Problem description - Transcribe, without alteration, only the lines from the one containing "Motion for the" through the last line of the material, both ends included.

▼

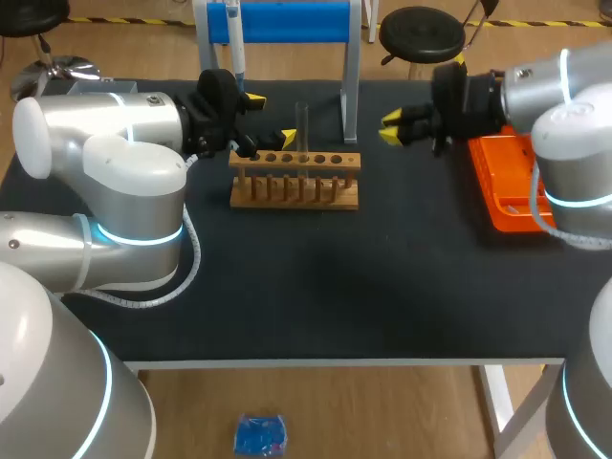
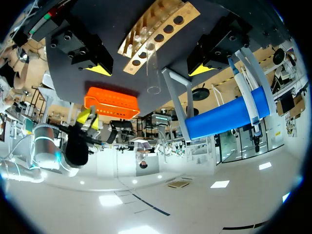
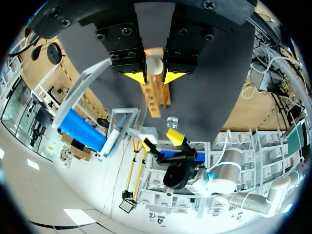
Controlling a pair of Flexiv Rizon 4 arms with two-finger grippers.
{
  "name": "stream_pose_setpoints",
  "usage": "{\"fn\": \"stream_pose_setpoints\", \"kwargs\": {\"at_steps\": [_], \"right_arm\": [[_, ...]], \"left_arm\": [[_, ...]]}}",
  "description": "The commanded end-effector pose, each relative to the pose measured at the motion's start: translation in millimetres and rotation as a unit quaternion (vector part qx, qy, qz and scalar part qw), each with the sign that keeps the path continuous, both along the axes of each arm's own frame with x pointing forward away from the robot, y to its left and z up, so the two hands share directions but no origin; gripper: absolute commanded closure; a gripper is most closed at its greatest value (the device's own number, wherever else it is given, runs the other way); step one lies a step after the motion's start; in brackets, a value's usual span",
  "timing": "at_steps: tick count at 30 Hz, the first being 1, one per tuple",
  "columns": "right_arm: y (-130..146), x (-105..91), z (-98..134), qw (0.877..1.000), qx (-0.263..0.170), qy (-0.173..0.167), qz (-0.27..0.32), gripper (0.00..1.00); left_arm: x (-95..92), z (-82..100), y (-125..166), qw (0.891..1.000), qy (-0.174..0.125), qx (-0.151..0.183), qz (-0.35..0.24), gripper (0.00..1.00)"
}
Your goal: Invert the test tube, pick up the pipette, mount the tip to pipette, aspirate from beaker and dispense into the tube, eject the tip, return the pipette, and cap with the stopper.
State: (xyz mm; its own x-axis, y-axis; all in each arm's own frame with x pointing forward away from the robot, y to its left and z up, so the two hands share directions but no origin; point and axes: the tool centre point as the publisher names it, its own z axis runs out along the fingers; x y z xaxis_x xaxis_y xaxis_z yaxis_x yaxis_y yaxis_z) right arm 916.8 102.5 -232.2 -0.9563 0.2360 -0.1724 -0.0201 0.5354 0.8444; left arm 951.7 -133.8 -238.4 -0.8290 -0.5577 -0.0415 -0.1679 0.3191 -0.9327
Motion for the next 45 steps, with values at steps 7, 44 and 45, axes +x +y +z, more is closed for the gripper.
{"fn": "stream_pose_setpoints", "kwargs": {"at_steps": [7,44,45], "right_arm": [[42.3,30.0,21.2,1.0,-0.02,0.024,0.003,1.0],[138.6,83.5,22.8,0.999,-0.031,0.019,0.022,1.0],[139.2,84.1,22.1,0.999,-0.029,0.019,0.023,1.0]], "left_arm": [[1.0,0.5,0.4,1.0,0.001,0.0,-0.002,0.0],[1.0,0.5,0.4,1.0,0.001,0.0,-0.002,0.0],[1.0,0.5,0.4,1.0,0.001,0.0,-0.002,0.0]]}}
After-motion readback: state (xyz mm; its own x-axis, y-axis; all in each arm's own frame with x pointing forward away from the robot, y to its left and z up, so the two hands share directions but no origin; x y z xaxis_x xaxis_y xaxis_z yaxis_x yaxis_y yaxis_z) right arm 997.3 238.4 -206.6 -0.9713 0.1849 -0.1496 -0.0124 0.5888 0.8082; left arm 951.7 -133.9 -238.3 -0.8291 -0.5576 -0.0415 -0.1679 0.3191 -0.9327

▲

Response to this task -
Motion for the next 45 steps, with values at steps 7, 44 and 45, axes +x +y +z, more is closed for the gripper.
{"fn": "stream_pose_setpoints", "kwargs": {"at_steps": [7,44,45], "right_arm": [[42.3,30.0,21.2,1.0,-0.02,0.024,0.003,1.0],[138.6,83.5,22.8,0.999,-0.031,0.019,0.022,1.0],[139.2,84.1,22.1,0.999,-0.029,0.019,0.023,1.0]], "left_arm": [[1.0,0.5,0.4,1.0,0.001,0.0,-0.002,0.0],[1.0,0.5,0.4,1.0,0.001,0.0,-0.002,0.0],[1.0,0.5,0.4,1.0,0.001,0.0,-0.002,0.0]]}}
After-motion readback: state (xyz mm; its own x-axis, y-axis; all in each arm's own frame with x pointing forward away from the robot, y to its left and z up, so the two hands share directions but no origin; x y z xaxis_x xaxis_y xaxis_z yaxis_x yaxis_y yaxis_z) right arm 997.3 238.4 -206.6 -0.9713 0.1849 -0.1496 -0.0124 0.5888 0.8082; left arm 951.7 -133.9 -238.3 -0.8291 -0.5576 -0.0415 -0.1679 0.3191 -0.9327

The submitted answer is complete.